Lo sabe quizás el que nada sabe, y en su ignorancia gravita. Lo sabe el que es erróneamente tomado por iluso, presa de la locura irreversible que provocan los libros. Lo sabe el que a sus años da holganza y vive en la más divertida de las estaciones, sin mirar a otro lado y sin detenerse a preguntar necedades tan absurdas. Y lo sabe el niño, que en su recién estrenada ignorancia es el más listo y el que mejor se adapta. Pues en la adaptación esté quizás la respuesta a tanta sabiduría desbocada que nos abruma, a tanto respondón que se cree en campo abierto cuando no ha hecho más que saltar al ruedo para batirse en la arena de la ilusión más abyecta, esa que está hecha de autoengaño y que trata de venderse vestida con los ropajes de la sabiduría.

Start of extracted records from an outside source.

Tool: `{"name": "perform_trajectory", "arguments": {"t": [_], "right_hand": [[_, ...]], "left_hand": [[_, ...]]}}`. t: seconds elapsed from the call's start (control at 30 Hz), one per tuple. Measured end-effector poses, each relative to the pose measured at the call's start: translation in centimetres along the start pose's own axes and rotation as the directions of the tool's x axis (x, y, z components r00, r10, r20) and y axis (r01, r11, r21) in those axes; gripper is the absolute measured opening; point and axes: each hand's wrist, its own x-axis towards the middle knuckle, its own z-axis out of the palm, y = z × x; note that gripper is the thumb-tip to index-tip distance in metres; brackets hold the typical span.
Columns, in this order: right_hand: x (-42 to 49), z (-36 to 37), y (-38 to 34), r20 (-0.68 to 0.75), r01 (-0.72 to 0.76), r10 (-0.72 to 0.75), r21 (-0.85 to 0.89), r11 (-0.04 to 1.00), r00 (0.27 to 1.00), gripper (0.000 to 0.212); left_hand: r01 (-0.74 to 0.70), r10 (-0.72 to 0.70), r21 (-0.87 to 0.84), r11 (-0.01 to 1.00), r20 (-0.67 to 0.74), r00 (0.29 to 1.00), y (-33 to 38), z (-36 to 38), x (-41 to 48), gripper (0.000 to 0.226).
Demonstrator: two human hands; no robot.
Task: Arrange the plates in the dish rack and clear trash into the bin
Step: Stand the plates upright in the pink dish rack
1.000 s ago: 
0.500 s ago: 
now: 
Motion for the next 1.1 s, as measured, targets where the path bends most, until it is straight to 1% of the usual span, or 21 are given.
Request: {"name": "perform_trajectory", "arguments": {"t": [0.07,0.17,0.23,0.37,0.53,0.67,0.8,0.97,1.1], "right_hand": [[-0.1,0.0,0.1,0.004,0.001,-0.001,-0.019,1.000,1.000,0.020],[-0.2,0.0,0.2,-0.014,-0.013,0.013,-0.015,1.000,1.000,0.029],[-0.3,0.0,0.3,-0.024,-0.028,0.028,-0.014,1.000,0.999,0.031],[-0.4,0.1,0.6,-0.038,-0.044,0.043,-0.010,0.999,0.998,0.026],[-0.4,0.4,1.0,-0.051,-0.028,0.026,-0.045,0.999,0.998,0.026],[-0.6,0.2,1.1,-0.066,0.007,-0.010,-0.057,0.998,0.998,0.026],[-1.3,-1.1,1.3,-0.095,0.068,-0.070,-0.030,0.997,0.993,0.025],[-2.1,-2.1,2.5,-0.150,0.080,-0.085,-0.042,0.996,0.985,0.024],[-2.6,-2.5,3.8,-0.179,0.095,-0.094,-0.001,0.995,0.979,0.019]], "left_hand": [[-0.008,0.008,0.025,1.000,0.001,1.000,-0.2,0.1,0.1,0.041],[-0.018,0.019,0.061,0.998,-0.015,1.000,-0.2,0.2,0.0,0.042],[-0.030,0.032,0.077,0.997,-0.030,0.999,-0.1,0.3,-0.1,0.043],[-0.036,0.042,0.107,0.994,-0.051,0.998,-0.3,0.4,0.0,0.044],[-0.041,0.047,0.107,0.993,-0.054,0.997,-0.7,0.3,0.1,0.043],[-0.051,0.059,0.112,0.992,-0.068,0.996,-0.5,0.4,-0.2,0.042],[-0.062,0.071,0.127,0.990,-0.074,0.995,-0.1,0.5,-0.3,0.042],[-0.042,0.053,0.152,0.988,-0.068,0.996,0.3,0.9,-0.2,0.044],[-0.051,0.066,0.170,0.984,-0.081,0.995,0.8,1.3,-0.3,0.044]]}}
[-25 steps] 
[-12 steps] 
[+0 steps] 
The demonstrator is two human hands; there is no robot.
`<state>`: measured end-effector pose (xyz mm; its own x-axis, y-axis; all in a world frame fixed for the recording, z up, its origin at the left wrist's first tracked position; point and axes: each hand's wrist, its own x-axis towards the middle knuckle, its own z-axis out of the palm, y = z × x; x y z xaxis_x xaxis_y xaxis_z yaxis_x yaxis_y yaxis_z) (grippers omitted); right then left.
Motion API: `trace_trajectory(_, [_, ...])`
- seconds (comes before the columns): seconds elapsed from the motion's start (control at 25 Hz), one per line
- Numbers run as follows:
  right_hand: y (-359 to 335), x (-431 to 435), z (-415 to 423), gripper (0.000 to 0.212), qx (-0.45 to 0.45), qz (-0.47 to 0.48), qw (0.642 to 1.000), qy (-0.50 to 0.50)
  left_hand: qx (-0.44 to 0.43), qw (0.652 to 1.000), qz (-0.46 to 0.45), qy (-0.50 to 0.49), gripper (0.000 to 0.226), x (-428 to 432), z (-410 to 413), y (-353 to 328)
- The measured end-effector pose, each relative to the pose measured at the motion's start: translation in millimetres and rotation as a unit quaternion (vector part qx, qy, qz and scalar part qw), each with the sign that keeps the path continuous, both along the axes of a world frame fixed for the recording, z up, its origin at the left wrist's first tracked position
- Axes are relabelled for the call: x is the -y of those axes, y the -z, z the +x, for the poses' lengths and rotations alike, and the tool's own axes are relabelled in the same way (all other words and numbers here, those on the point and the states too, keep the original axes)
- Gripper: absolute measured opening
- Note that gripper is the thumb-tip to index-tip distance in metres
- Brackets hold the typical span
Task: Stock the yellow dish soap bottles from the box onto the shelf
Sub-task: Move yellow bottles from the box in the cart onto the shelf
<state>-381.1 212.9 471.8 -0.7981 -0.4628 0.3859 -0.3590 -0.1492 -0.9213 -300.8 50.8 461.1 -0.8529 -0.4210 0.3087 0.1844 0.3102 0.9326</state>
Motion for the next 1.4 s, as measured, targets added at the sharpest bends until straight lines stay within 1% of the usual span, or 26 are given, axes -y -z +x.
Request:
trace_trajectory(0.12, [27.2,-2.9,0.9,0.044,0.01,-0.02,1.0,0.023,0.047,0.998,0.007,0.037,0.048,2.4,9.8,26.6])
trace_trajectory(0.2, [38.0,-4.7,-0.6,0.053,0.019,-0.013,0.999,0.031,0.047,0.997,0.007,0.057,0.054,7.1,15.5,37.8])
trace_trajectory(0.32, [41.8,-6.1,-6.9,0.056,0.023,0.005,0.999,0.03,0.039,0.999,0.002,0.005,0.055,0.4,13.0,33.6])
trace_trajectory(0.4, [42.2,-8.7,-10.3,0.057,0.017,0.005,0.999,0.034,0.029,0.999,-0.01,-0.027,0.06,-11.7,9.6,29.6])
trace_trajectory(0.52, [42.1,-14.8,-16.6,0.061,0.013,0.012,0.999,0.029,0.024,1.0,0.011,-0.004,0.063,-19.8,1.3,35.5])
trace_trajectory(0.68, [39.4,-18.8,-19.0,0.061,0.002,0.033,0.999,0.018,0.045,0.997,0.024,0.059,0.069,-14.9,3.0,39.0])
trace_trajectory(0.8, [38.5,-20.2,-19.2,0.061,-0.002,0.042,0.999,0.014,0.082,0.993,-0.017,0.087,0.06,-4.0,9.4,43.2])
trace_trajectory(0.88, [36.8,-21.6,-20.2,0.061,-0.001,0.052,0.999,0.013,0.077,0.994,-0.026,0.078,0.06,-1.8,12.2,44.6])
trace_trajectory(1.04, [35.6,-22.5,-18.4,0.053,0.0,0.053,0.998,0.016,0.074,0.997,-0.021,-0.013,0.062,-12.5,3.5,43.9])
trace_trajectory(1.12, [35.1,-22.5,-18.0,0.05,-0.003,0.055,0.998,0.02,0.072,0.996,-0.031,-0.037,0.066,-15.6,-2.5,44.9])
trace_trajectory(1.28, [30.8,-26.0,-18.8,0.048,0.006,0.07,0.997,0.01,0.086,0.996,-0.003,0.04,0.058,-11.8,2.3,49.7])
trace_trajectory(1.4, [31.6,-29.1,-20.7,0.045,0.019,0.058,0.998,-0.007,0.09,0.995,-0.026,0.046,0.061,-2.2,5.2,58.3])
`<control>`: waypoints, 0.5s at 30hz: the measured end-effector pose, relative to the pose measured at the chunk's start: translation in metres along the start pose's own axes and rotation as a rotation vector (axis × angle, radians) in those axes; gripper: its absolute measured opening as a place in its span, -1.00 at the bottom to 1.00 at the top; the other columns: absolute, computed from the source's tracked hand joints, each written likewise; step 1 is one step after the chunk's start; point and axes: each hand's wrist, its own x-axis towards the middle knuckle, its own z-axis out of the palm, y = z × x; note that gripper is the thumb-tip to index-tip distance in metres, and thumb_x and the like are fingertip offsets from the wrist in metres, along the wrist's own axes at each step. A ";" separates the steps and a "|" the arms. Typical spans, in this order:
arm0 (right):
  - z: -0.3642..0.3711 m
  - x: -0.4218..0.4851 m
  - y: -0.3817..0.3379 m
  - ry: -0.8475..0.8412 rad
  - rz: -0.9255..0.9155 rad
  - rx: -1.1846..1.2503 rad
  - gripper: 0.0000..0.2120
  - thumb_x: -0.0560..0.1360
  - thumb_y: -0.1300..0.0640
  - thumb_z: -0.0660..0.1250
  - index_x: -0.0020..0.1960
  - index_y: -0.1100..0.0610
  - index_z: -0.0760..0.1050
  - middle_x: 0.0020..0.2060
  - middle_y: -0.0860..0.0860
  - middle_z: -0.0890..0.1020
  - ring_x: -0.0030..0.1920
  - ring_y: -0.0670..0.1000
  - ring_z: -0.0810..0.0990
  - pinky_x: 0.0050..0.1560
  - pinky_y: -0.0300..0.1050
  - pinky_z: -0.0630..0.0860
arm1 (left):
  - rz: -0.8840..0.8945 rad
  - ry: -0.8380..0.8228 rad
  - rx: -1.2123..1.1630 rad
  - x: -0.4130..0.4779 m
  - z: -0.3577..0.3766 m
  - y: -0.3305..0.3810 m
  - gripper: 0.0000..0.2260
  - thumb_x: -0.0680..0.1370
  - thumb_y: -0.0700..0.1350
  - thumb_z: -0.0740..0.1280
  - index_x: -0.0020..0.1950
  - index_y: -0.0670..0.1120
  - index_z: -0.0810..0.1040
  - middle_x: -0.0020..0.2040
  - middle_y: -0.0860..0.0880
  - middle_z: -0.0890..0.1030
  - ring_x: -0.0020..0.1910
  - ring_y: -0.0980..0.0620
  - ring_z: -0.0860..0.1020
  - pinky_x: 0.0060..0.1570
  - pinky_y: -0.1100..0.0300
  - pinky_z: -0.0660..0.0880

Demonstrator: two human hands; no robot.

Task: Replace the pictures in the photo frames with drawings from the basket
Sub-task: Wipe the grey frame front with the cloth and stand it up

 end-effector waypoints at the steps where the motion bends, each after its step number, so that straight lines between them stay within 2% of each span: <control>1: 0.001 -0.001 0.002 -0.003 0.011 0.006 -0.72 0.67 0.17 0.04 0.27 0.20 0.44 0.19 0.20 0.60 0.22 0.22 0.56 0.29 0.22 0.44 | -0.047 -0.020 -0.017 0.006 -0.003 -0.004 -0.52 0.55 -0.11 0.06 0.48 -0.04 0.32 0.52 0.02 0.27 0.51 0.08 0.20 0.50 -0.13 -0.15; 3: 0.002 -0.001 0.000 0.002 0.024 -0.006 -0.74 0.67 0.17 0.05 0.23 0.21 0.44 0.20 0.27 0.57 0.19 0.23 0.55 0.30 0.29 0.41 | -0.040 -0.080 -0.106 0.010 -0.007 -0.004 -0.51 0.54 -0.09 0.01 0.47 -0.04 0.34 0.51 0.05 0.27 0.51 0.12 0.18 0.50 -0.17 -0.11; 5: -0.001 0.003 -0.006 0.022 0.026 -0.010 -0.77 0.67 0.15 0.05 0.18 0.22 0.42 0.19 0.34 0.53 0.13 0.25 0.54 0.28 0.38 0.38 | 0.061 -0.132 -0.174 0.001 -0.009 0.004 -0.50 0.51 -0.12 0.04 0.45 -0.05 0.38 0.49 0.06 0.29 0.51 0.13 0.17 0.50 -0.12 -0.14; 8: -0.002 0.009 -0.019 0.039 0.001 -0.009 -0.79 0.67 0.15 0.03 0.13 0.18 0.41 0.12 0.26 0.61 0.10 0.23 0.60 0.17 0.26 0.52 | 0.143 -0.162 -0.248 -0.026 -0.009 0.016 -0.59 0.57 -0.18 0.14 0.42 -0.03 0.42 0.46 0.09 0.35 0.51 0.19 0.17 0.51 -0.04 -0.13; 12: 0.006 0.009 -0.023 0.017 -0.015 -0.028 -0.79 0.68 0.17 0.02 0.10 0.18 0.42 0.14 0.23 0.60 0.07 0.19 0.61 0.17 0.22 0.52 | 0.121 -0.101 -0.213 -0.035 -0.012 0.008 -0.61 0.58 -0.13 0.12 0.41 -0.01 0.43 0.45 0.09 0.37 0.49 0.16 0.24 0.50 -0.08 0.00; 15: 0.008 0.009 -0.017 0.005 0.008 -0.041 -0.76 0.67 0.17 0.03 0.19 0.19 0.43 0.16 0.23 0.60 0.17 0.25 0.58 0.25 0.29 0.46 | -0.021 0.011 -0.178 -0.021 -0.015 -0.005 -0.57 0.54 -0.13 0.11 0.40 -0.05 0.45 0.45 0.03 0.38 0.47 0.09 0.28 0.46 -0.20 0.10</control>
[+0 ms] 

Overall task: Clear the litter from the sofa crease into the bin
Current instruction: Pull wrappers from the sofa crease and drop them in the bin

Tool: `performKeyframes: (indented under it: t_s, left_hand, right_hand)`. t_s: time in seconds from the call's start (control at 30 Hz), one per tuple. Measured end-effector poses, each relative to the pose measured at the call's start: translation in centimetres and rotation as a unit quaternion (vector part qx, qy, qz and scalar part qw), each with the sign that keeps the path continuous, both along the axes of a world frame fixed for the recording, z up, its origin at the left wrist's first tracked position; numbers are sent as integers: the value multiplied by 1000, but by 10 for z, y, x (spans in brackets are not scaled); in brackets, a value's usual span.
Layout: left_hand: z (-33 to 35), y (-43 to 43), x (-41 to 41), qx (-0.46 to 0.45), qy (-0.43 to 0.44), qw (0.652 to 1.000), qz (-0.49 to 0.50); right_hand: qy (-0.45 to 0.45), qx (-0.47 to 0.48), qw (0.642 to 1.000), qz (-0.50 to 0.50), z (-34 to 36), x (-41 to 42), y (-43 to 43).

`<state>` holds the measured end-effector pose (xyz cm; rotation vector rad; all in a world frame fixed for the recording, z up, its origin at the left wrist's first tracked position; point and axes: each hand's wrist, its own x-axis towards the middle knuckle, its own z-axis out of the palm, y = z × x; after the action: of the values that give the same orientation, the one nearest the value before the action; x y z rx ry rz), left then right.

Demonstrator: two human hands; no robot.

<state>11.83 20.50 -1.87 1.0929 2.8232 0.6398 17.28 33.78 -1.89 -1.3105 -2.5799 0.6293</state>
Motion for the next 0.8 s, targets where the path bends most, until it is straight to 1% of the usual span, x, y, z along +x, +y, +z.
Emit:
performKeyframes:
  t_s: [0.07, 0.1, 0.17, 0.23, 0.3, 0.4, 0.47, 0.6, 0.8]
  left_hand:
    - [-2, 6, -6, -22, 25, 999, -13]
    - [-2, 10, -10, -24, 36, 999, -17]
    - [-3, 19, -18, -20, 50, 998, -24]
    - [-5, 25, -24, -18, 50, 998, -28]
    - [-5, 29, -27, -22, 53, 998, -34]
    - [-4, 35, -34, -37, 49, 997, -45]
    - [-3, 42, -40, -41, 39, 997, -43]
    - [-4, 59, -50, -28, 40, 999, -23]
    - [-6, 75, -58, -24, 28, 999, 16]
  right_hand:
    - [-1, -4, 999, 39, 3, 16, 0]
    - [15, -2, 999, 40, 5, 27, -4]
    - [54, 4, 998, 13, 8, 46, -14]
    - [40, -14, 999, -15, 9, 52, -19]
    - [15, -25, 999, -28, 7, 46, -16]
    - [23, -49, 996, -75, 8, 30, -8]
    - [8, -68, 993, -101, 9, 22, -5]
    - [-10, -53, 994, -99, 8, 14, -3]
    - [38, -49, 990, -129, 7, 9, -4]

Y es que creerse en campo abierto no es sino una construcción del lenguaje, un tamiz con el que el habitante del cercado trata de mitigar los efectos de visión tan insoportable, con la que querríamos nombrar no un campo cualquiera, sino un campo ancho y largo, grande, en el que no hay refugio, y en el que sólo caben dos alternativas: sobrevivir o perecer en la lucha. Aquel de vosotros que pretenda ingresar en la orden de los caballeros andantes, desfacedores de entuertos, debe antes pasar por la criba de la ilusión, y romper las bridas que lo atan a ella. Pues no es iluso el que salta la valla y recupera el contacto directo con la vida. Antes bien, ilusos son los que se quedan.